§ WHAT IS REQUIRED: The whole listing below should be retyped exactly, without any images.
**** INPUT DATA ****
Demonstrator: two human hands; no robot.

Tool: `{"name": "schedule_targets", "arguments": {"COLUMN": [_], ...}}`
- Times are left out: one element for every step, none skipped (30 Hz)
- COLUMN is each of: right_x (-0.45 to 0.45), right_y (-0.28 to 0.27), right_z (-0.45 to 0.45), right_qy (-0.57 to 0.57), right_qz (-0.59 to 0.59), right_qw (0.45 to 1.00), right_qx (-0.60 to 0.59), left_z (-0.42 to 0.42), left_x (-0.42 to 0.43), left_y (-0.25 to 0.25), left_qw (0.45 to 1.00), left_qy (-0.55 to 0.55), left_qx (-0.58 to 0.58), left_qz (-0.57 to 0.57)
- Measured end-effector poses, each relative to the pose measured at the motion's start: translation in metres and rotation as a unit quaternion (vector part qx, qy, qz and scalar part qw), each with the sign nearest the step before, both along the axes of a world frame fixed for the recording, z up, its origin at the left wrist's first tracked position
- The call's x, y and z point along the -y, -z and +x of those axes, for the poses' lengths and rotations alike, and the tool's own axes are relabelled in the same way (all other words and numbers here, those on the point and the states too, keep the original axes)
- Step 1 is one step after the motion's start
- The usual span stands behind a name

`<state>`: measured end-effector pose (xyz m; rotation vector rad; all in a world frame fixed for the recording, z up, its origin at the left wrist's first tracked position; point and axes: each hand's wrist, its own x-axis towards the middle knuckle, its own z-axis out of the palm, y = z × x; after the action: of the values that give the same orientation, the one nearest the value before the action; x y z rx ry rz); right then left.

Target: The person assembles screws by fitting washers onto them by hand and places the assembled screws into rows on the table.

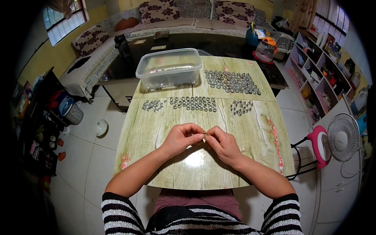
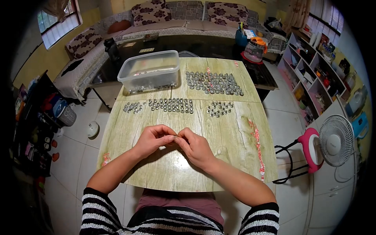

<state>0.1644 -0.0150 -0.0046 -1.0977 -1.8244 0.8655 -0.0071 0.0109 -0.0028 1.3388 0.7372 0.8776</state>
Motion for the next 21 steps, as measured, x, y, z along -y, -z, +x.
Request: {"name": "schedule_targets", "arguments": {"right_x": [0.000,0.000,0.000,0.000,0.000,0.000,-0.001,0.000,0.000,0.000,-0.001,-0.002,-0.004,-0.005,-0.006,-0.006,-0.006,-0.005,-0.005,-0.005,-0.005], "right_y": [0.000,-0.001,-0.001,-0.002,-0.002,-0.003,-0.004,-0.004,-0.004,-0.005,-0.004,-0.003,-0.001,0.000,0.001,0.002,0.003,0.003,0.004,0.004,0.004], "right_z": [0.000,0.000,0.001,0.001,0.002,0.003,0.004,0.003,0.003,0.002,0.002,0.003,0.003,0.003,0.003,0.004,0.004,0.003,0.003,0.003,0.003], "right_qy": [0.004,0.004,-0.004,-0.012,-0.011,-0.026,-0.040,-0.040,-0.030,-0.021,-0.022,-0.017,-0.012,-0.014,-0.017,-0.019,-0.019,-0.021,-0.024,-0.024,-0.019], "right_qz": [0.018,0.018,-0.020,-0.057,-0.057,-0.122,-0.187,-0.186,-0.183,-0.180,-0.179,-0.168,-0.157,-0.156,-0.154,-0.152,-0.151,-0.143,-0.134,-0.134,-0.107], "right_qw": [1.000,1.000,1.000,0.998,0.998,0.991,0.978,0.978,0.978,0.977,0.977,0.977,0.977,0.977,0.976,0.976,0.975,0.979,0.982,0.982,0.988], "right_qx": [0.006,0.006,-0.011,-0.028,-0.029,-0.054,-0.078,-0.079,-0.096,-0.114,-0.116,-0.129,-0.144,-0.146,-0.152,-0.157,-0.159,-0.145,-0.132,-0.133,-0.106], "left_z": [0.000,0.000,0.000,0.000,0.001,0.001,0.002,0.002,0.002,0.001,-0.001,-0.004,-0.008,-0.012,-0.017,-0.021,-0.025,-0.029,-0.032,-0.033,-0.034], "left_x": [0.000,0.000,0.001,0.002,0.002,0.003,0.003,0.003,0.003,0.003,0.002,0.000,-0.003,-0.006,-0.012,-0.018,-0.024,-0.030,-0.036,-0.043,-0.049], "left_y": [0.000,0.000,-0.001,-0.001,-0.001,-0.001,-0.002,-0.002,-0.003,-0.007,-0.010,-0.012,-0.014,-0.016,-0.015,-0.014,-0.015,-0.016,-0.017,-0.016,-0.014], "left_qw": [1.000,1.000,1.000,1.000,1.000,1.000,1.000,1.000,1.000,1.000,0.999,0.999,0.996,0.993,0.988,0.982,0.978,0.972,0.963,0.963,0.953], "left_qy": [0.000,0.000,0.000,0.002,0.004,0.004,-0.003,-0.011,-0.011,-0.025,-0.039,-0.041,-0.077,-0.113,-0.138,-0.159,-0.166,-0.174,-0.181,-0.181,-0.180], "left_qx": [-0.005,-0.009,-0.009,-0.008,-0.006,-0.007,-0.006,-0.005,-0.006,-0.008,-0.011,-0.013,-0.017,-0.020,-0.041,-0.051,-0.081,-0.110,-0.157,-0.158,-0.189], "left_qz": [-0.002,-0.003,-0.003,0.002,0.006,0.007,0.008,0.009,0.010,0.018,0.027,0.028,0.030,0.033,0.057,0.083,0.098,0.113,0.124,0.124,0.155]}}
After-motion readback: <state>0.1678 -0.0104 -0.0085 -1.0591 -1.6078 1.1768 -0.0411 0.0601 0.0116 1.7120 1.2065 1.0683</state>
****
§ TASK OUTPUT:
Demonstrator: two human hands; no robot.

Tool: `{"name": "schedule_targets", "arguments": {"COLUMN": [_], ...}}`
- Times are left out: one element for every step, none skipped (30 Hz)
- COLUMN is each of: right_x (-0.45 to 0.45), right_y (-0.28 to 0.27), right_z (-0.45 to 0.45), right_qy (-0.57 to 0.57), right_qz (-0.59 to 0.59), right_qw (0.45 to 1.00), right_qx (-0.60 to 0.59), left_z (-0.42 to 0.42), left_x (-0.42 to 0.43), left_y (-0.25 to 0.25), left_qw (0.45 to 1.00), left_qy (-0.55 to 0.55), left_qx (-0.58 to 0.58), left_qz (-0.57 to 0.57)
- Measured end-effector poses, each relative to the pose measured at the motion's start: translation in metres and rotation as a unit quaternion (vector part qx, qy, qz and scalar part qw), each with the sign nearest the step before, both along the axes of a world frame fixed for the recording, z up, its origin at the left wrist's first tracked position
- The call's x, y and z point along the -y, -z and +x of those axes, for the poses' lengths and rotations alike, and the tool's own axes are relabelled in the same way (all other words and numbers here, those on the point and the states too, keep the original axes)
- Step 1 is one step after the motion's start
- The usual span stands behind a name

`<state>`: measured end-effector pose (xyz m; rotation vector rad; all in a world frame fixed for the recording, z up, its origin at the left wrist's first tracked position; point and axes: each hand's wrist, its own x-axis towards the middle knuckle, its own z-axis out of the palm, y = z × x; after the action: of the values that give the same orientation, the one nearest the value before the action; x y z rx ry rz); right then left.

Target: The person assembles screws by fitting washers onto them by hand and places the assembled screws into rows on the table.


<state>0.1644 -0.0150 -0.0046 -1.0977 -1.8244 0.8655 -0.0071 0.0109 -0.0028 1.3388 0.7372 0.8776</state>
Motion for the next 21 steps, as measured, x, y, z along -y, -z, +x.
Request: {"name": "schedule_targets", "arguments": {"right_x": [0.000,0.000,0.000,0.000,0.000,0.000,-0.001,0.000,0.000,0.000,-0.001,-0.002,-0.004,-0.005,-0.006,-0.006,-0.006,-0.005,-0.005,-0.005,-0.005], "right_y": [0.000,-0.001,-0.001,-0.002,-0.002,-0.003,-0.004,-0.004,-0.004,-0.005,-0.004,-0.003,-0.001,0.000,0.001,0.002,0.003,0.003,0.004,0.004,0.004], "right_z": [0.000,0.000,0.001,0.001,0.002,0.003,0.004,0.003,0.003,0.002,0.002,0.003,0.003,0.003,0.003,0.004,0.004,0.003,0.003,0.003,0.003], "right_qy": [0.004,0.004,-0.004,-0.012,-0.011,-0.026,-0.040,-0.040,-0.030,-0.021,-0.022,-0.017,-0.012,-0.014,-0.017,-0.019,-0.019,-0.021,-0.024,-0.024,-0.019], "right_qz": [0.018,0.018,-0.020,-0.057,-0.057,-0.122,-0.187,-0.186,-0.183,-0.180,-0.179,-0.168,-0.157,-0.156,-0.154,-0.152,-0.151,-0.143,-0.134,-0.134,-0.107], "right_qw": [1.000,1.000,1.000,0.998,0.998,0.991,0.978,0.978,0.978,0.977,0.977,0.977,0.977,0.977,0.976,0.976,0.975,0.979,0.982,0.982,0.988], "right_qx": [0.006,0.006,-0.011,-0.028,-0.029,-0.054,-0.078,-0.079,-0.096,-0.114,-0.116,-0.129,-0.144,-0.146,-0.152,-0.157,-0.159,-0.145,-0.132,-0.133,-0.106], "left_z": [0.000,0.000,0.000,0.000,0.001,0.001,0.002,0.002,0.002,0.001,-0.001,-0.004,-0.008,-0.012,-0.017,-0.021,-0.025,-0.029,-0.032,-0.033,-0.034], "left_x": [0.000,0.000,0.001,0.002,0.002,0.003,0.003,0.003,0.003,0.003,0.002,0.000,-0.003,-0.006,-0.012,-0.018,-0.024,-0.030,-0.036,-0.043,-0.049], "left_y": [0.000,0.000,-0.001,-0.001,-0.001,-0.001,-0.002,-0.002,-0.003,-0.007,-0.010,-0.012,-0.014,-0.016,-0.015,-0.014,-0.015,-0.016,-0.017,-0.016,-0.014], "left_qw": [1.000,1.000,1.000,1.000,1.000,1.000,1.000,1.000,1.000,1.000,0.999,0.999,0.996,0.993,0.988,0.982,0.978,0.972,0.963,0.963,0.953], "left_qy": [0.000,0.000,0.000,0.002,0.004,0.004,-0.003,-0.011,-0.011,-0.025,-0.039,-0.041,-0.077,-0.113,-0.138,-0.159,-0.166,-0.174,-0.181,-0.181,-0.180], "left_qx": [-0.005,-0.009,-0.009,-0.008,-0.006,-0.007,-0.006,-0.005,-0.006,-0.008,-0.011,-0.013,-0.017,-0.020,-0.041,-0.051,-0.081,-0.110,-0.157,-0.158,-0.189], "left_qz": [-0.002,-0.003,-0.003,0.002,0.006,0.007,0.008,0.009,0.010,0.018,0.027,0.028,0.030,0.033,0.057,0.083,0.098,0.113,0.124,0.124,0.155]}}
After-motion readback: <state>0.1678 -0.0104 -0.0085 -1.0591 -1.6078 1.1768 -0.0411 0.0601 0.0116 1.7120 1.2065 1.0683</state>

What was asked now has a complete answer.